Stuart initially supplied corrections and amendments to the Gospel History (1765) of the Rev. Robert Wait. His first independent work was the anonymous Historical Dissertation on the Antiquity of the English Constitution (1768) in which he traced English institutions to a German source. The second edition, which came out in January 1770, with a dedication to Lord Mansfield, bore Stuart's name on the title-page, and it was republished in 1778 and 1790. For this work he received from Edinburgh University on 16 November 1769 the degree of doctor of law.

While based in London Stuart supervised the manuscripts of Nathaniel Hooke. From them he finished the fourth volume of Hooke's Roman History. which was published in 1771. After this Stuart temporarily abandoned review-writing for the study of philosophy and history. He appended in 1776 to the second edition of Francis Stoughton Sullivan's Lectures on the Constitution and Laws of England the authorities for the statements and a discourse on the government and laws of our country, and dedicated the volume to Lord North; the whole work was reissued at Portland, Maine, in 1805.
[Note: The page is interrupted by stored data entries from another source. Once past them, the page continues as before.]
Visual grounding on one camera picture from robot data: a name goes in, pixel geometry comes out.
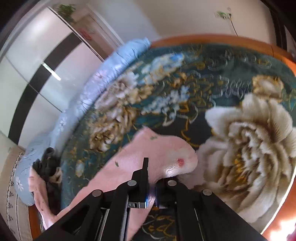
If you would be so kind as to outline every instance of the pink cloth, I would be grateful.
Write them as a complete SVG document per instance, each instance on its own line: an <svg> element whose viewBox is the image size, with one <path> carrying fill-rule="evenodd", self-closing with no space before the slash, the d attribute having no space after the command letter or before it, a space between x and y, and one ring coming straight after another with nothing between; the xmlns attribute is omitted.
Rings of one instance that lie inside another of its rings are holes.
<svg viewBox="0 0 296 241"><path fill-rule="evenodd" d="M161 136L143 127L135 134L132 142L114 155L89 184L78 192L71 204L57 216L49 210L45 182L31 168L28 178L29 190L34 192L35 205L44 219L44 227L49 228L93 190L100 189L107 192L129 181L133 172L142 168L144 157L149 158L148 180L150 185L162 178L189 173L197 166L197 156L193 148L183 139L175 136ZM155 197L150 196L146 209L131 209L128 240L132 239L144 223L154 200Z"/></svg>

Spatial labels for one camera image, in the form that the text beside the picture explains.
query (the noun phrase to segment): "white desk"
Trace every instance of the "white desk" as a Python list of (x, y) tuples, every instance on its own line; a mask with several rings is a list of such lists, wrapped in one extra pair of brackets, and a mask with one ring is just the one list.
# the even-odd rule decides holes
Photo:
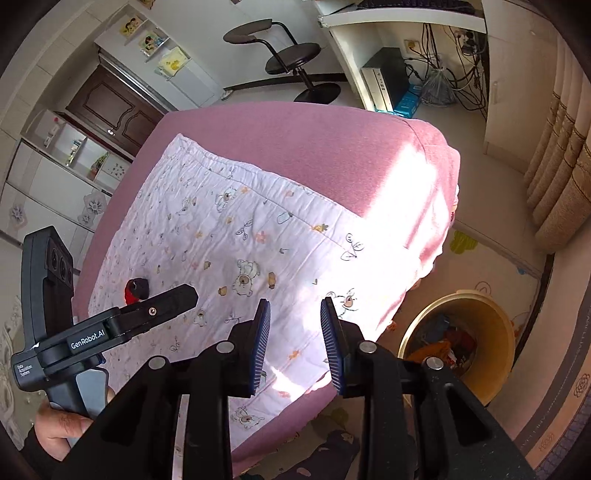
[(374, 111), (374, 102), (361, 74), (361, 67), (384, 46), (376, 24), (385, 22), (419, 22), (449, 25), (486, 33), (485, 20), (475, 15), (430, 8), (347, 7), (350, 0), (314, 0), (318, 22), (329, 32), (329, 42), (366, 110)]

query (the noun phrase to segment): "red object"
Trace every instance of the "red object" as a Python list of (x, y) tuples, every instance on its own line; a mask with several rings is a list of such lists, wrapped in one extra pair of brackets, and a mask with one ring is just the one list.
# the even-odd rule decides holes
[(129, 283), (125, 286), (125, 304), (132, 305), (134, 303), (138, 303), (139, 298), (136, 297), (133, 293), (131, 293), (131, 289), (129, 288)]

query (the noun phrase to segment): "human hand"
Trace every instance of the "human hand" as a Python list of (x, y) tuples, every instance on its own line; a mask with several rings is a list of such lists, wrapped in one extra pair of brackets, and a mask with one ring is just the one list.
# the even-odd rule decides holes
[[(107, 390), (107, 402), (115, 396), (114, 390)], [(92, 425), (92, 420), (67, 411), (55, 410), (45, 399), (35, 417), (35, 435), (39, 445), (53, 458), (62, 461), (70, 452), (68, 438), (80, 438)]]

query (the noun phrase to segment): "white sheet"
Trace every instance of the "white sheet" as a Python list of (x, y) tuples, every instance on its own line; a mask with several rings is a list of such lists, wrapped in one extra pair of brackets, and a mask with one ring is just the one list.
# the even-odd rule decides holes
[(268, 299), (266, 376), (256, 396), (229, 402), (236, 448), (327, 373), (322, 298), (376, 340), (418, 269), (418, 258), (335, 202), (178, 135), (113, 238), (89, 313), (122, 306), (130, 278), (149, 279), (152, 295), (183, 283), (199, 294), (192, 311), (107, 352), (119, 390), (151, 356), (196, 356)]

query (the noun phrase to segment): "plastic bag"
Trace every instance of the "plastic bag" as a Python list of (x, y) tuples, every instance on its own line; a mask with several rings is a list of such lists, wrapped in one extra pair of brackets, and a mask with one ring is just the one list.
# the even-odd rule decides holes
[(429, 72), (423, 84), (421, 101), (431, 106), (450, 106), (456, 103), (456, 95), (444, 69), (432, 69)]
Stuart's major work, A View of Society in Europe, was published in 1778, and reprinted in 1782, 1783, 1792, and 1813, and a French translation by Antoine-Marie-Henri Boulard, came out in Paris in 1789, in two volumes. Letters from William Blackstone and Alexander Garden were added to the posthumous edition of 1792 by Stuart's father. In this dissertation Stuart followed Montesquieu. As a contributor to medievalism he is considered a pioneer, sharing with Thomas Hinton Burley Oldfield the conception of early Anglo-Saxon society as harbouring democratic habits.

In 1779 Stuart brought out, with a dedication to Lord Mount Stuart, Observations on the Public Law and Constitutional History of Scotland; and in 1780 he published his History of the Establishment of the Reformation in Scotland (reissued in 1796 and 1805). It was followed in 1782 by The History of Scotland from the Establishment of the Reformation till the Death of Queen Mary, which had a second edition in 1784, when he added to it his Observations on the Public Law of Scotland. These works were written with a narrative in the "balancing style" adopted from Samuel Johnson and Edward Gibbon. Stuart trailed his coat for Robertson, whom he openly challenged to reply to his defence of Queen Mary. Robertson retorted with a charge of plagiarism. The anonymous pamphlet Critical Observations Concerning the Scottish Historians Hume, Stuart, and Robertson (1782), sometimes attributed to Stuart himself, was at least by a friend or ally. It was slapped down by William Enfield in the Monthly Review.

Stuart did have a public ally in David Erskine, 11th Earl of Buchan, who made a point of praising him in a speech at the founding of the Society of Antiquaries of Scotland, in 1780. Stuart's Whig views were not unacceptable to Buchan. Another historian on the Whig side, whom Stuart found tolerable, was Sir John Dalrymple of Cousland.